Unterschichten und Randgruppen
    Die verschiedensten Tätigkeiten, vom Betrieb der bürgereigenen Landwirtschaft, besonders im Weinberg, über den Baubetrieb bis hin zur Entsorgung, brachten eine neue soziale Gruppe von Menschen in Lohnarbeit hervor, die im Unterschied zur Grundherrschaft nicht mehr an einen bestimmten Haushalt gebunden waren. Es entwickelte sich ein städtisches Proletariat, heute würden wir sagen:
working poor.
    Diese Menschengruppe ist nicht zu verwechseln mit den zugelassenen und oft in Listen eingetragenen, sozusagen «offiziellen» Armen. Diese – nicht selten auf die eine oder andere Art behindert – hatten das Recht, zu betteln und Almosen zu empfangen. An der Wende zur Neuzeit wurden eigene Bettelzeichen eingeführt.
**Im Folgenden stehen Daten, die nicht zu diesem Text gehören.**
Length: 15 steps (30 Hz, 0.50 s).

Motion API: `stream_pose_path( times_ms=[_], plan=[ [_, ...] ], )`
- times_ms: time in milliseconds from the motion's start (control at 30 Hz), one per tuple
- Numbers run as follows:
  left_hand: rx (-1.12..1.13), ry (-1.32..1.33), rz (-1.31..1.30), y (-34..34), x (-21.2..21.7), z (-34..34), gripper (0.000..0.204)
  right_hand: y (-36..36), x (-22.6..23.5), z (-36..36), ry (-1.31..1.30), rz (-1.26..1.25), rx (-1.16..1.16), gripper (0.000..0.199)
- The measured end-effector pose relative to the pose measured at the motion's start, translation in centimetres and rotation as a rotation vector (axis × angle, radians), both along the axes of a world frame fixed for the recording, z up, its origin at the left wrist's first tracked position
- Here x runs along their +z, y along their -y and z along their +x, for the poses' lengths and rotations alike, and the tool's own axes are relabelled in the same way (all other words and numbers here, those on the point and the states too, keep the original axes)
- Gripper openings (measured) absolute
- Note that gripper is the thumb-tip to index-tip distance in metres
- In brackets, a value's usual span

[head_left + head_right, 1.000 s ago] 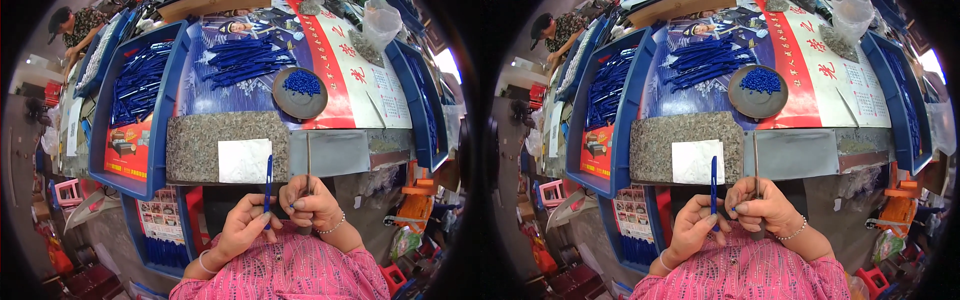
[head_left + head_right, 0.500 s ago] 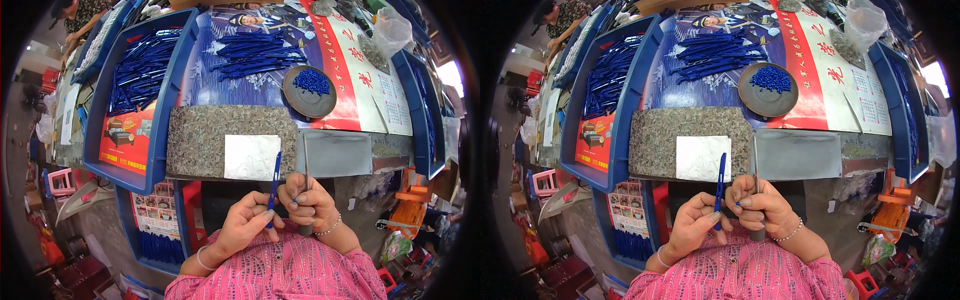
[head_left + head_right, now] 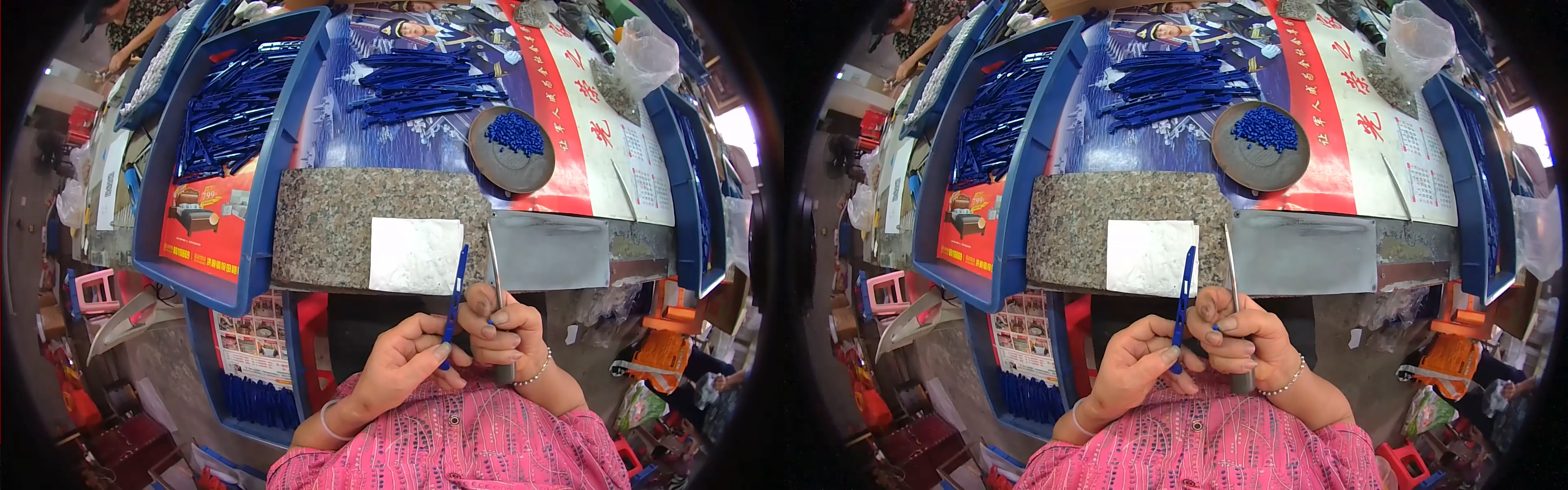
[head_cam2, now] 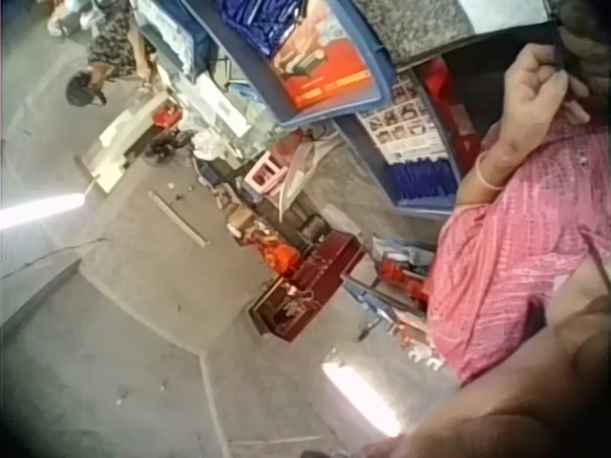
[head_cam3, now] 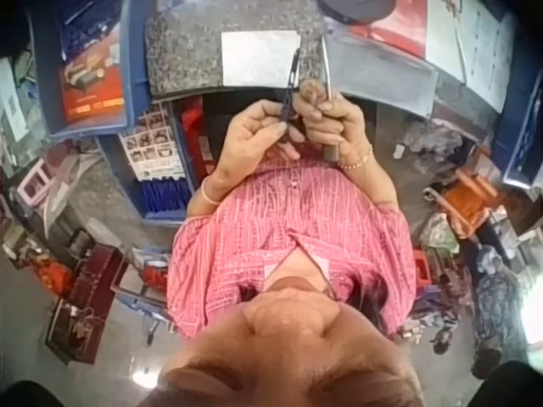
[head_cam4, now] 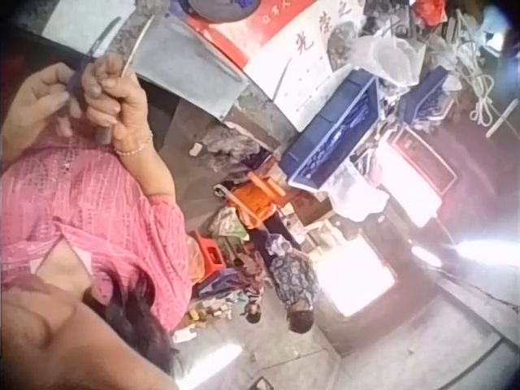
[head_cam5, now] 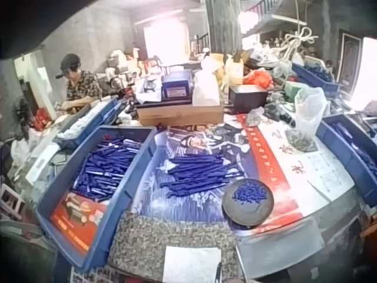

Arme wurden in Testamenten bedacht, und zwar nicht nur mit Speisen und Sachspenden, sondern auch mit Bädern, besonders vor hohen Feiertagen. Einkommenslose Fremde wurden hingegen meist der Stadt verwiesen; Ausnahmen konnte man für Pilger machen. Das Exil konnte auch als Strafe ausgesprochen werden. Gaukler und Schausteller waren nur zu Jahrmärkten und Festen geduldet.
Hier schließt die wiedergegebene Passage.